Second proposed application area is use of the sediments as part of landfill liner construction. Two steps are required before the evaluation of feasibility of these sediments as liner materials: dewatering of sediments, and stabilization of sediments. Dewatering of the sediments is generally performed by using geotextile tubes and has widely accepted by the U.S. Army Corps of Engineers and Maryland Port Authority. The stabilization of the dredged sediments can be obtained by addition of Class F fly ashes that have high organic carbon content. Widespread use of these fly ashes has not yet been realized. As a consequence, approximately 70% of the fly ashes are usually landfilled or stored in lagoons in Maryland These applications have particular promise because, fly ashes are fine-grained and thus impede the movement of contaminated liquids; that is, they generally have low hydraulic conductivity. Leaching of undesired constituents (i.e. metals) from the fly ashes into surface water has also been a concern; therefore it is believed that beneficial reuse of the fly ashes as part of landfill liners will prevent this problem.

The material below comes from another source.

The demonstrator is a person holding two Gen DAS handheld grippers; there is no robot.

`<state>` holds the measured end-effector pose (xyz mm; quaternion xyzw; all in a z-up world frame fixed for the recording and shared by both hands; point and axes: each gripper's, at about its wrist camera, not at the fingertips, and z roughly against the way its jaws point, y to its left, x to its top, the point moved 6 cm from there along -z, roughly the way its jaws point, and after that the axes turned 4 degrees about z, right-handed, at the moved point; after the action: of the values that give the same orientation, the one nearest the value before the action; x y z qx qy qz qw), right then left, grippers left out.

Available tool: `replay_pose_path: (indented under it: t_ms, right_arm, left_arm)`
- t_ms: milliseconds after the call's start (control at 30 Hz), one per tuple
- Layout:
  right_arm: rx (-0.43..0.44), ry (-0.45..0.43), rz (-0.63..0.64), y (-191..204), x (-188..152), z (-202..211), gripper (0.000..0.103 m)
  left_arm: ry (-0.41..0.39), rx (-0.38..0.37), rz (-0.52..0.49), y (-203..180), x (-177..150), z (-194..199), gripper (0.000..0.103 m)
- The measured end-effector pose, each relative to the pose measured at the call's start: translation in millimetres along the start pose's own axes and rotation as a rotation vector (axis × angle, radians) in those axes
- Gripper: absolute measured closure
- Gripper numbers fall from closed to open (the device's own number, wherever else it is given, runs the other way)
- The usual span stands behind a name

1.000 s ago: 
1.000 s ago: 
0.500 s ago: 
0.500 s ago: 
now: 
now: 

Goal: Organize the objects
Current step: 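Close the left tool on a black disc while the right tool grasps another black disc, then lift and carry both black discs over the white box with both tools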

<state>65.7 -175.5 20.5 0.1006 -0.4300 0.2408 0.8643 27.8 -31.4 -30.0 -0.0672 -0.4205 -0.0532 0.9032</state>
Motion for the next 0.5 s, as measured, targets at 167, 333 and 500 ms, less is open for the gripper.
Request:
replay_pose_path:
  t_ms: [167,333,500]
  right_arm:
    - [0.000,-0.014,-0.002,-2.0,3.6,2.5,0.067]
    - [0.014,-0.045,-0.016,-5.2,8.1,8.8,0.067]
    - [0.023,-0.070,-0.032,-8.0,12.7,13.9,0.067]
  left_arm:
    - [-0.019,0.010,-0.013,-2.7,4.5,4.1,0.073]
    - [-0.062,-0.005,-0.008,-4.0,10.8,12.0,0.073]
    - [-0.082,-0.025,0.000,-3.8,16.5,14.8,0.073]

The proposed research focuses on developing a re-use for a waste material that is currently landfilled or impounded. It will also be conducted in cooperation with Maryland business (handling of the fly ash is managed by the Maryland Power Plant Research Program) generating the waste product. Concurrently, successful implementation of this research will address another important environmental issue -contamination of Chesapeake Bay with inorganic and organic chemicals. It is believed that beneficial reuse of dredged sediments and fly ash will reduce landfilling and will provide tremendous potential for conserving the environment.